Task requirements: Transcribe the material from its first line onward, ending with the line that contains "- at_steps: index" and adding nothing beyond it.

☆ ☆ ☆ ☆ ☆

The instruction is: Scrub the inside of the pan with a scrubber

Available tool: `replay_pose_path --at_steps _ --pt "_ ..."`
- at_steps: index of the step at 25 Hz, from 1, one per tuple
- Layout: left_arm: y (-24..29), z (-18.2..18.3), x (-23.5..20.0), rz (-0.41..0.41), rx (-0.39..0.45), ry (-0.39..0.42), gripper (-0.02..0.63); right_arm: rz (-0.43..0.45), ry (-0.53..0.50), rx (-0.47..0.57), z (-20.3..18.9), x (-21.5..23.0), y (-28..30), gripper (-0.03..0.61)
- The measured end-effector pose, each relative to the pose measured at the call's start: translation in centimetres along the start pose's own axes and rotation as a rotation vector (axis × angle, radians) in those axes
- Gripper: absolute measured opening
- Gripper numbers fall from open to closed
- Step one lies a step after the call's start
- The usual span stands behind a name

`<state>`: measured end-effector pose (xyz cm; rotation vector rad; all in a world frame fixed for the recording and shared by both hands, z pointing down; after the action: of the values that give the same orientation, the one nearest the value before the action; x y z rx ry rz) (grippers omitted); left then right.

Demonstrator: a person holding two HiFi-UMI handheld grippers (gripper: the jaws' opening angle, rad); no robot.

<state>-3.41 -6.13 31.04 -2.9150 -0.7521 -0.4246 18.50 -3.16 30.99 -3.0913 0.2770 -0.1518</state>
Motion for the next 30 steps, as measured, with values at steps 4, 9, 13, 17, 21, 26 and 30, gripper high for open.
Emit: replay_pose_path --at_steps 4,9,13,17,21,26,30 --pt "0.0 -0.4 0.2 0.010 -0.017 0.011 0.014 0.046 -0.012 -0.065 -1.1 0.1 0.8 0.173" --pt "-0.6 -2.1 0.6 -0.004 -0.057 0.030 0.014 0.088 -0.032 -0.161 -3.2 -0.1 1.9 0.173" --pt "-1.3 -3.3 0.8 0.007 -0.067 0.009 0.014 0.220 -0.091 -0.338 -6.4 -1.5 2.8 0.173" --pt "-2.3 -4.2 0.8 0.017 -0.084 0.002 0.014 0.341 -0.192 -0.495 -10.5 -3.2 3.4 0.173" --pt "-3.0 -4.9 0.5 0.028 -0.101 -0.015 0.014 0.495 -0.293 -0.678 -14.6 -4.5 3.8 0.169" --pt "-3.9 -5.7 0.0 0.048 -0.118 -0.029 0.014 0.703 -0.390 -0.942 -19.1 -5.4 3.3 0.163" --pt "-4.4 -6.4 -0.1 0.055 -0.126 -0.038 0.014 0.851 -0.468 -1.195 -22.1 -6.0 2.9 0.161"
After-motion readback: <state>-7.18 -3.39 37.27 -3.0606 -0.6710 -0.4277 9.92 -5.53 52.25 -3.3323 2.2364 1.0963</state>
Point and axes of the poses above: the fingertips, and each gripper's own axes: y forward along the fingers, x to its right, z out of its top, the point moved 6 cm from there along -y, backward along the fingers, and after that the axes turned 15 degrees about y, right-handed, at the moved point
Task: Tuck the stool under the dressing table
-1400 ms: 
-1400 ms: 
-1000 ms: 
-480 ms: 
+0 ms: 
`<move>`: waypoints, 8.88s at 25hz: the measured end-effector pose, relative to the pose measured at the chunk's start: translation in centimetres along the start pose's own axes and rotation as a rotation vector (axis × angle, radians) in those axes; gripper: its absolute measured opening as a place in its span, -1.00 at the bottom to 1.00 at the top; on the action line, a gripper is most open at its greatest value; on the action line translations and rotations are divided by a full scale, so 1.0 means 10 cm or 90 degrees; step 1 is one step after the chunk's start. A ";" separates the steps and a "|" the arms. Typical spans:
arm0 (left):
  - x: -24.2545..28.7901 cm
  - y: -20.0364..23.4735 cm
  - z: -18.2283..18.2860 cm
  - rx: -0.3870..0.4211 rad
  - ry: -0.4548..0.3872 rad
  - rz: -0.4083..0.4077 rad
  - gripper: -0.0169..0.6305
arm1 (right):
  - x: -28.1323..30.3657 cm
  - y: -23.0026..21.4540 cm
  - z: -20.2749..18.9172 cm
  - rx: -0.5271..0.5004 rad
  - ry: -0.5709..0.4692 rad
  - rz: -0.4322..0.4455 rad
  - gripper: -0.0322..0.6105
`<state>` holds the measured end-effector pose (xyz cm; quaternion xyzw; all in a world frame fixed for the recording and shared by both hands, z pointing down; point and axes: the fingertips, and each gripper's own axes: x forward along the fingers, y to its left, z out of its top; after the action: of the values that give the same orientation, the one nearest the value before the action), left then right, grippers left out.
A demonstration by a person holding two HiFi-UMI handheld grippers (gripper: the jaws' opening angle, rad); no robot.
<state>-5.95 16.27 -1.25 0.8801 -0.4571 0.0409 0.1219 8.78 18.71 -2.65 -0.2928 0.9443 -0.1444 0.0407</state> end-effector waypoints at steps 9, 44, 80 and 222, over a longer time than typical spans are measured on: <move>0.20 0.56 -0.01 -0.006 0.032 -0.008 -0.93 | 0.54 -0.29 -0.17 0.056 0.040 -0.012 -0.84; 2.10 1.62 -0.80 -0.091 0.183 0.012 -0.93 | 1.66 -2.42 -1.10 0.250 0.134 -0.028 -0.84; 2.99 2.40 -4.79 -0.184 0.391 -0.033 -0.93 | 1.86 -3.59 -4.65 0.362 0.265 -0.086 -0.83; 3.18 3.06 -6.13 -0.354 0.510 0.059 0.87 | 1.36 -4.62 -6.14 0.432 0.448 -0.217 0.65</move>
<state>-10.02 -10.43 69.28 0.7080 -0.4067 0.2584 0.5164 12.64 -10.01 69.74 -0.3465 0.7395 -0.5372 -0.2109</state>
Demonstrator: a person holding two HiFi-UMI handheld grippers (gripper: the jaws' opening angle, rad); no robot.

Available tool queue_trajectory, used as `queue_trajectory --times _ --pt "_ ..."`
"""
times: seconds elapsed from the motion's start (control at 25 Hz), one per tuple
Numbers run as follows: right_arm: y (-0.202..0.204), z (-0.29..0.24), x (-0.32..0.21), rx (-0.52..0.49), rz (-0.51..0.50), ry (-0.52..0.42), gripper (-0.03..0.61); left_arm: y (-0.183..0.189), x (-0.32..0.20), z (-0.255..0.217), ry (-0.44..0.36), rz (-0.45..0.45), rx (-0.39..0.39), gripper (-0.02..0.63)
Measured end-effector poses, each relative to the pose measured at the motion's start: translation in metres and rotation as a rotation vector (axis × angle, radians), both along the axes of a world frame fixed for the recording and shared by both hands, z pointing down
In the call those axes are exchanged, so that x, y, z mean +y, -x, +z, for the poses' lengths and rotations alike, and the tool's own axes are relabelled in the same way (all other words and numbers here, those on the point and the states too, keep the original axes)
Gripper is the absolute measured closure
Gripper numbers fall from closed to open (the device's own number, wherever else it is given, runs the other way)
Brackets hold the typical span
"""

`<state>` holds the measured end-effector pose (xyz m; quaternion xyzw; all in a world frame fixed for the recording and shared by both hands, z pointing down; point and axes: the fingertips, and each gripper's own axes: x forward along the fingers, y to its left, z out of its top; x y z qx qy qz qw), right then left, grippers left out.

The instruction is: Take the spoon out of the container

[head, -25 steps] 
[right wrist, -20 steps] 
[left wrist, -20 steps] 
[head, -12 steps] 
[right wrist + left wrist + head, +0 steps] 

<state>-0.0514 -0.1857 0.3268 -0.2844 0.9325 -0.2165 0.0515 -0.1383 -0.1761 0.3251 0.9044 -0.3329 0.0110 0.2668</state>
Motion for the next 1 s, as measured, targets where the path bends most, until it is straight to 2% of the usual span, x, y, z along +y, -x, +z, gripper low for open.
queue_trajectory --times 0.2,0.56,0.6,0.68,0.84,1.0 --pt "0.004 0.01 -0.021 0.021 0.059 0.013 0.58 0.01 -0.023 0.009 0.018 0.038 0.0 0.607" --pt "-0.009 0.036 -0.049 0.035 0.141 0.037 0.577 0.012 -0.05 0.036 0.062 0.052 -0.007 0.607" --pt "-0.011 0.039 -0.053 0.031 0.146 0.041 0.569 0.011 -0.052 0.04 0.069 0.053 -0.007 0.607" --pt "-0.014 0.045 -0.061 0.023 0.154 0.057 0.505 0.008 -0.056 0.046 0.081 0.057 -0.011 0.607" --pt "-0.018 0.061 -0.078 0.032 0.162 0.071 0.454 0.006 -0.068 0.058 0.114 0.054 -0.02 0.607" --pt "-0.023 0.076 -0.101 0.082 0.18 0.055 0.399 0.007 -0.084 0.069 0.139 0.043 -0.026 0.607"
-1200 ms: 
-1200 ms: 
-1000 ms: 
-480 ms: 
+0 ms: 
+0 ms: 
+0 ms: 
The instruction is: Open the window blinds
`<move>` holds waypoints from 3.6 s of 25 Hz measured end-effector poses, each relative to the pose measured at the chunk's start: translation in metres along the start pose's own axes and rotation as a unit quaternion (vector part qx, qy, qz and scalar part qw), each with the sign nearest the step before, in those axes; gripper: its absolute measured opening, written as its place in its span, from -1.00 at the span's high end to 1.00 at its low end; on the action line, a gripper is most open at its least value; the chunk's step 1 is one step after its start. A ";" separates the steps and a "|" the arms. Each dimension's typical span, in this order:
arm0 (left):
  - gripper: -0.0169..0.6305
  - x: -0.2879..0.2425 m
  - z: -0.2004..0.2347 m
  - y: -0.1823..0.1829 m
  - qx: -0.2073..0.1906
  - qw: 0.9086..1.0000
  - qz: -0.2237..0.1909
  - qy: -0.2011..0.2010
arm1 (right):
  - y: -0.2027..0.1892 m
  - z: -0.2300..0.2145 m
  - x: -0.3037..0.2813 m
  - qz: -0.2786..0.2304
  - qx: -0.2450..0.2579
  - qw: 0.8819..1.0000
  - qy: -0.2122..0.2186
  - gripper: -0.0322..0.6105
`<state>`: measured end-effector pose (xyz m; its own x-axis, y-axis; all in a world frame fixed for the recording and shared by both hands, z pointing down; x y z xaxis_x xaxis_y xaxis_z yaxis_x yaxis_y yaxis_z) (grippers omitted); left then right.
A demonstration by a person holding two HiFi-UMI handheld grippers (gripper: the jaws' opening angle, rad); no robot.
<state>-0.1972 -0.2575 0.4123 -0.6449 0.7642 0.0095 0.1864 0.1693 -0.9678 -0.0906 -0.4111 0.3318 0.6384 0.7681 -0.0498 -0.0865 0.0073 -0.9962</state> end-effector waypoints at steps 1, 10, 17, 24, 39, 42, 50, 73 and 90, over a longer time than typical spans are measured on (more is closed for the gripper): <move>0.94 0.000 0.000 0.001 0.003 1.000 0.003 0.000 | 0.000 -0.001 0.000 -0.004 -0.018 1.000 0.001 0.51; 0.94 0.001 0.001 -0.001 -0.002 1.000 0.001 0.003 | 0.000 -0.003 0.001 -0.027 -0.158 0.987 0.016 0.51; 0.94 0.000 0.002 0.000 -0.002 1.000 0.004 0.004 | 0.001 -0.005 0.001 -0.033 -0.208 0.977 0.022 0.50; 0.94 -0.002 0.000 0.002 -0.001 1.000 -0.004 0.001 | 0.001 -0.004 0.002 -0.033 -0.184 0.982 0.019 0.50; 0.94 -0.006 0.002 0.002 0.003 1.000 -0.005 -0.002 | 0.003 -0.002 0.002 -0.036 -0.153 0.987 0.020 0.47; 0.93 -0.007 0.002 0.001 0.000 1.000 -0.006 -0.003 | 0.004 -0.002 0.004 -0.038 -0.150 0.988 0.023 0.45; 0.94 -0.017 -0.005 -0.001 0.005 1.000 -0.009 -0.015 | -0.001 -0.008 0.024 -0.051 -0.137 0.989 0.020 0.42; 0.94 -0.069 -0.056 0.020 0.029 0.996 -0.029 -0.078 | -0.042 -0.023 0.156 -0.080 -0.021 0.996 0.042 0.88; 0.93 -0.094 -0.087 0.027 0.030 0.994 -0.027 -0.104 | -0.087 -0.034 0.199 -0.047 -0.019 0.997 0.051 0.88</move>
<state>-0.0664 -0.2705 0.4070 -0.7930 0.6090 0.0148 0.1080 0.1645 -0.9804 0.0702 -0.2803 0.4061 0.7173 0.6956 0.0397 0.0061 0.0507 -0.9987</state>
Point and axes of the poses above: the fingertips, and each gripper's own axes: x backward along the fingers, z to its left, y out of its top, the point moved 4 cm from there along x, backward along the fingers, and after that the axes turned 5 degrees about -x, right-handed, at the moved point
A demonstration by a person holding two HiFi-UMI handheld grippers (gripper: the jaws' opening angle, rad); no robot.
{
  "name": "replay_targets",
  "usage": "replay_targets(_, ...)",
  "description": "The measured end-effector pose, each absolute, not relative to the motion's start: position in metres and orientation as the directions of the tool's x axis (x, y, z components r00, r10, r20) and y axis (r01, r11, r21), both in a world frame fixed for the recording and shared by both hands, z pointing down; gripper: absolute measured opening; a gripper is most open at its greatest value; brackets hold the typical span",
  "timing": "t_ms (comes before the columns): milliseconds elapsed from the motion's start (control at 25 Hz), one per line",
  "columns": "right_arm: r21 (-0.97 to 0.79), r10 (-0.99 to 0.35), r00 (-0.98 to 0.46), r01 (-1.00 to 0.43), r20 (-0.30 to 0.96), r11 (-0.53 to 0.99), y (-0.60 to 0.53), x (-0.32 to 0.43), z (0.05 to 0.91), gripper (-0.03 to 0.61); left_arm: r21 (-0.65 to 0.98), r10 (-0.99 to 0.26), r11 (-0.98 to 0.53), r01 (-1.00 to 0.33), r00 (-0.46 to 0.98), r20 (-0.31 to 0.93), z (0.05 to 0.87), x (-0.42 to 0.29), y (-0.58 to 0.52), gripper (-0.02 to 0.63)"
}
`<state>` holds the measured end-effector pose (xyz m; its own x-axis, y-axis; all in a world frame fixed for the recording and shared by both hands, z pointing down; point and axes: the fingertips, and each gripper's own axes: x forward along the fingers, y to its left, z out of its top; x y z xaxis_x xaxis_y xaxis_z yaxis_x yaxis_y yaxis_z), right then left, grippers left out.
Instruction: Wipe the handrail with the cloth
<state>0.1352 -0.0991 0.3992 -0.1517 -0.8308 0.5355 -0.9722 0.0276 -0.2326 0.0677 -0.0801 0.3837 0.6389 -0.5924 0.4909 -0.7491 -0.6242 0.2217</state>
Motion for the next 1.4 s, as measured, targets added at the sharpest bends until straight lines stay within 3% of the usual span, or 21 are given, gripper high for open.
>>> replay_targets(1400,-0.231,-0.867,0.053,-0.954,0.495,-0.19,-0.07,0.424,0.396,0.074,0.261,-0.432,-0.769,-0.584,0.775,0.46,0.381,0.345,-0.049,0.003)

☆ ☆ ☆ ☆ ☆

Written response:
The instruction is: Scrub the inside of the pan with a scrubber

Available tool: `replay_pose_path --at_steps _ --pt "_ ..."`
- at_steps: index of the step at 25 Hz, from 1, one per tuple

That finishes the exercise.